Os danos mais elevados estão ligados sobretudo a duas áreas: alimentação e energia. Na alimentação, o destaque vai para a carne vermelha, apontada como um dos principais motores de desflorestação. Na energia, pesam atividades como viagens de avião, aquecimento e arrefecimento das casas, muitas vezes ainda dependentes da queima de combustíveis fósseis como gás, petróleo e carvão.
A perda de biodiversidade representa a maior parcela da fatura global, correspondendo a 47% a 56% do total. A crise climática surge logo a seguir, responsável por 36% a 45% dos danos calculados.

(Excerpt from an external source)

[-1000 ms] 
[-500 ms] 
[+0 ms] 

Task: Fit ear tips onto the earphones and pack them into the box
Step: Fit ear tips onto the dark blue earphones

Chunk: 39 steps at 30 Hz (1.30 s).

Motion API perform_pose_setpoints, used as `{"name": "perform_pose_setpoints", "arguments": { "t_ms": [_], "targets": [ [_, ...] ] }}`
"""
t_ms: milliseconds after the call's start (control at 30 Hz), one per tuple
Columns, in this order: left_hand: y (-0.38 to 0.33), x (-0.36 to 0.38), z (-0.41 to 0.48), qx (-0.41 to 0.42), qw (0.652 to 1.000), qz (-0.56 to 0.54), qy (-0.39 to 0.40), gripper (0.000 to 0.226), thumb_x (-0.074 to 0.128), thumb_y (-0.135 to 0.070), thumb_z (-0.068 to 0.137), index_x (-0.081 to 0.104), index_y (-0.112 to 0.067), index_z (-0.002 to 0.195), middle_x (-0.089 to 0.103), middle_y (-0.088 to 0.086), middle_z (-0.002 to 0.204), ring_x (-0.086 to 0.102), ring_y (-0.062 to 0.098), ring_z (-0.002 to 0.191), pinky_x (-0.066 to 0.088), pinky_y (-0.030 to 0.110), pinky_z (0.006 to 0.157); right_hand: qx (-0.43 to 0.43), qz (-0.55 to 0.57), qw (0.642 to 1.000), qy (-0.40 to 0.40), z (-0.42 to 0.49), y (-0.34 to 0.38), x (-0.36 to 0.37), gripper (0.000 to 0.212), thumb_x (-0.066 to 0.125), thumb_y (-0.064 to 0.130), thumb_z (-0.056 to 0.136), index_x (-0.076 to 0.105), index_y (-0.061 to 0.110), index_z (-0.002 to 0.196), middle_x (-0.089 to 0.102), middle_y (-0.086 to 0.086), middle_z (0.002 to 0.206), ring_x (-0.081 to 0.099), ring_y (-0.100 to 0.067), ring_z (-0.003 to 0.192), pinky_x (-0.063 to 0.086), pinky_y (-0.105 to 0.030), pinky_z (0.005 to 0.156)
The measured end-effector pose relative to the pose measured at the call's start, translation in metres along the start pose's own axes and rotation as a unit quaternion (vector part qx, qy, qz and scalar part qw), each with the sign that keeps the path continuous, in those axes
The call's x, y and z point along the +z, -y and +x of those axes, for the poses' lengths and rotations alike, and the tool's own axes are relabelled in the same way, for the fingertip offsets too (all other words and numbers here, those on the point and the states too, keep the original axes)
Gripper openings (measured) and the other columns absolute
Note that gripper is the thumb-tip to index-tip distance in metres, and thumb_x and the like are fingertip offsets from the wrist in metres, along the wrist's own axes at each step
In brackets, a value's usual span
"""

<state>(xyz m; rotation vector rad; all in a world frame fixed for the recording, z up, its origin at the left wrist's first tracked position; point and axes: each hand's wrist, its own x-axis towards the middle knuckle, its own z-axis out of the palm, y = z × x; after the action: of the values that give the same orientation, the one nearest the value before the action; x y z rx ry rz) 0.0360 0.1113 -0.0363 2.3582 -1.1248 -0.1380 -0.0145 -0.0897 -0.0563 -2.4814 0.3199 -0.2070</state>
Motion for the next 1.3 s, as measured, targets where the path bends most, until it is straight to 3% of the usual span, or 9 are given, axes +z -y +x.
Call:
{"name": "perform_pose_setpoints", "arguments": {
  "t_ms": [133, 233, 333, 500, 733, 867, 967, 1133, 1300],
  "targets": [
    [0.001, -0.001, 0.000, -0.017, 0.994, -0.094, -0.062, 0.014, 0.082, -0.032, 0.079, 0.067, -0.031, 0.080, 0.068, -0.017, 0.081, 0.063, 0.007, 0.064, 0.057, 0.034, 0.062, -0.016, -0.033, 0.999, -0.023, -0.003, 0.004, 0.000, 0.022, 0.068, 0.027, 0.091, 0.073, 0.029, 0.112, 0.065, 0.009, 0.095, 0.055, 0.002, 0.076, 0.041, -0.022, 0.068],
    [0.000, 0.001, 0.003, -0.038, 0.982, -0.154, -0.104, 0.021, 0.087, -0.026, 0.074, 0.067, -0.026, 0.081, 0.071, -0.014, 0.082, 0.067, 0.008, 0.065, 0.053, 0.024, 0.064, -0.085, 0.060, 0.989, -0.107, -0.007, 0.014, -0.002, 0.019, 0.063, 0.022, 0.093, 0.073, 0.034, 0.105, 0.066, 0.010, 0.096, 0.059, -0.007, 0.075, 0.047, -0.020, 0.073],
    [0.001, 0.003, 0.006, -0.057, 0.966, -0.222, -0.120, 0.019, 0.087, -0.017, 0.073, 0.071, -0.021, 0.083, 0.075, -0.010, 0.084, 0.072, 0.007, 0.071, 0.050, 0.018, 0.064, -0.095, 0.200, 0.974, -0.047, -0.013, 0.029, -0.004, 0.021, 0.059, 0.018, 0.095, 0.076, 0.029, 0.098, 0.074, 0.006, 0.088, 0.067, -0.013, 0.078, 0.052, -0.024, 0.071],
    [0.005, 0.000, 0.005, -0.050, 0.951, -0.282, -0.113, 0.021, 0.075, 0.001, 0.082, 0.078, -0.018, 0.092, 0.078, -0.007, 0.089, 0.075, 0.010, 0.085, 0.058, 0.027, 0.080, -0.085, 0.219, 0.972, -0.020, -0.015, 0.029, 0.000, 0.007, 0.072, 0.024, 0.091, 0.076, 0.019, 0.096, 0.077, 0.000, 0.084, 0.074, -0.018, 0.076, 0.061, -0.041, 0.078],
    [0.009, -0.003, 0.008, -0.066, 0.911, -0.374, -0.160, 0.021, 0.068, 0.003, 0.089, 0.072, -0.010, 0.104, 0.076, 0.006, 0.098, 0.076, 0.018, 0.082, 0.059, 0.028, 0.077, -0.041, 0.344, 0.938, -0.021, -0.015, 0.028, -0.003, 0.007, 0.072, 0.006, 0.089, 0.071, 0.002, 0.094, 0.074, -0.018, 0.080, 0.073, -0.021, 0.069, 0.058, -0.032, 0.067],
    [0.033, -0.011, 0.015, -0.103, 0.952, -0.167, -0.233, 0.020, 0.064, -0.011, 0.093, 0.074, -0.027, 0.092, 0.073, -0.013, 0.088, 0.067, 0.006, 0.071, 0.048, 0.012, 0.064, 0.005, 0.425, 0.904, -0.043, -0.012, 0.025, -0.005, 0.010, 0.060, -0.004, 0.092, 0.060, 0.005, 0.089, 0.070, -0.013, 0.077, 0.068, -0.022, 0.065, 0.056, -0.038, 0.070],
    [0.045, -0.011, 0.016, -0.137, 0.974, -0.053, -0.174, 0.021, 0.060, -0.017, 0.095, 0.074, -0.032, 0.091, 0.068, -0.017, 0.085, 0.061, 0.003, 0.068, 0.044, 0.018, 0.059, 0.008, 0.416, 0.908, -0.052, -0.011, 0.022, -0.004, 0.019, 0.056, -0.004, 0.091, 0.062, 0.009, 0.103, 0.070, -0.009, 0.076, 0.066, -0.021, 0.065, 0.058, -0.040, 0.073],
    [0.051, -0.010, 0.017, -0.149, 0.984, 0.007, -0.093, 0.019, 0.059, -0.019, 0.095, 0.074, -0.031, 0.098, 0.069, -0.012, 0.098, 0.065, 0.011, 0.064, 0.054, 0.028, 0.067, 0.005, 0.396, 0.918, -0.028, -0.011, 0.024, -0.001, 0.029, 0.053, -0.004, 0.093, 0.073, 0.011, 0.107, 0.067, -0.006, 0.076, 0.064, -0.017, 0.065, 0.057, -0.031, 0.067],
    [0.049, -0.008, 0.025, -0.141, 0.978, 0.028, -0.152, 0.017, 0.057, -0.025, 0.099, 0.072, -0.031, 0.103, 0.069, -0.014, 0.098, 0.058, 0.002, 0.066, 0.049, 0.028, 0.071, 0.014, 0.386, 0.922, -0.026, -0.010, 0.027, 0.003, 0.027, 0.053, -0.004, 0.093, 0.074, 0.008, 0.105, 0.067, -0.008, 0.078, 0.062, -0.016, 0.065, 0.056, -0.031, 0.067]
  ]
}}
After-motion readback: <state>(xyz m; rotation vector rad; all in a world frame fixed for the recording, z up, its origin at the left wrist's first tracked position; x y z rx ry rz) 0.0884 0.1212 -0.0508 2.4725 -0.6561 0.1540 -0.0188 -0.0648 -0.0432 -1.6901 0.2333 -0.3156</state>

Para os autores, estes resultados reforçam a necessidade de tratar a crise climática e a crise da biodiversidade em conjunto, e não como problemas separados. A destruição de ecossistemas, a pressão sobre a água, as emissões e os padrões de consumo estão ligados entre si e produzem custos que ultrapassam largamente a esfera ambiental.
O ‘The Guardian’ sublinha ainda que os próprios investigadores consideram estes números conservadores. O estudo cobre apenas quatro dos nove limites planetários e analisa o consumo direto, deixando de fora o impacto provável dos investimentos detidos pelos mais ricos.
Paul Behrens, professor global da British Academy na Oxford Martin School e coautor do estudo, afirma que “se alguma coisa, estes números são conservadores”, porque a fatura não inclui as emissões associadas aos investimentos das pessoas mais ricas.
O investigador lembra que uma parte significativa da pegada carbónica de uma pessoa rica vem “daquilo que possui, não da forma como vive”, incluindo ações, obrigações e outros ativos financeiros. Um estudo da Greenpeace divulgado na semana passada estimou que os ativos detidos pelo 1% mais rico do mundo, muitas vezes investidos em empresas intensivas em emissões de gases com efeito de estufa, estão associados a um quarto das emissões globais e causam quase um bilião de dólares (cerca de 872 mil milhões de euros) em danos climáticos por ano.
Os autores defendem que os governos poderiam responder a estes impactos através de impostos sobre bens de luxo, património e carbono. A lógica seria aplicar o princípio do poluidor-pagador aos grupos de maior consumo, reduzindo emissões e poluição, mas também gerando receita para financiar a transição sustentável e combater desigualdades.
“A escala da fatura dos danos ilustra a receita potencial se os princípios do poluidor-pagador fossem aplicados aos grupos de maior consumo”, escrevem os investigadores.
Para Paul Behrens, os 10% com maior consumo são decisivos não apenas por causarem mais danos, mas também porque têm maior capacidade para os reduzir. “São importantes não só porque causam mais danos, mas também porque têm mais influência para os reduzir”, afirma.
O investigador sublinha que estes grupos têm poder não apenas como consumidores, mas também como investidores, empregadores, criadores de tendências e agentes capazes de moldar mercados. Por isso, conclui, “o seu poder para cortar emissões é ainda maior do que a sua quota de emissões”.
A conclusão do estudo é desconfortável: a desigualdade ambiental não se mede apenas em emissões, mas também em capacidade de decisão. Quem mais consome acumula a maior fatia da fatura climática e ecológica, mas é também quem tem mais meios para alterar padrões de consumo, investimento e produção.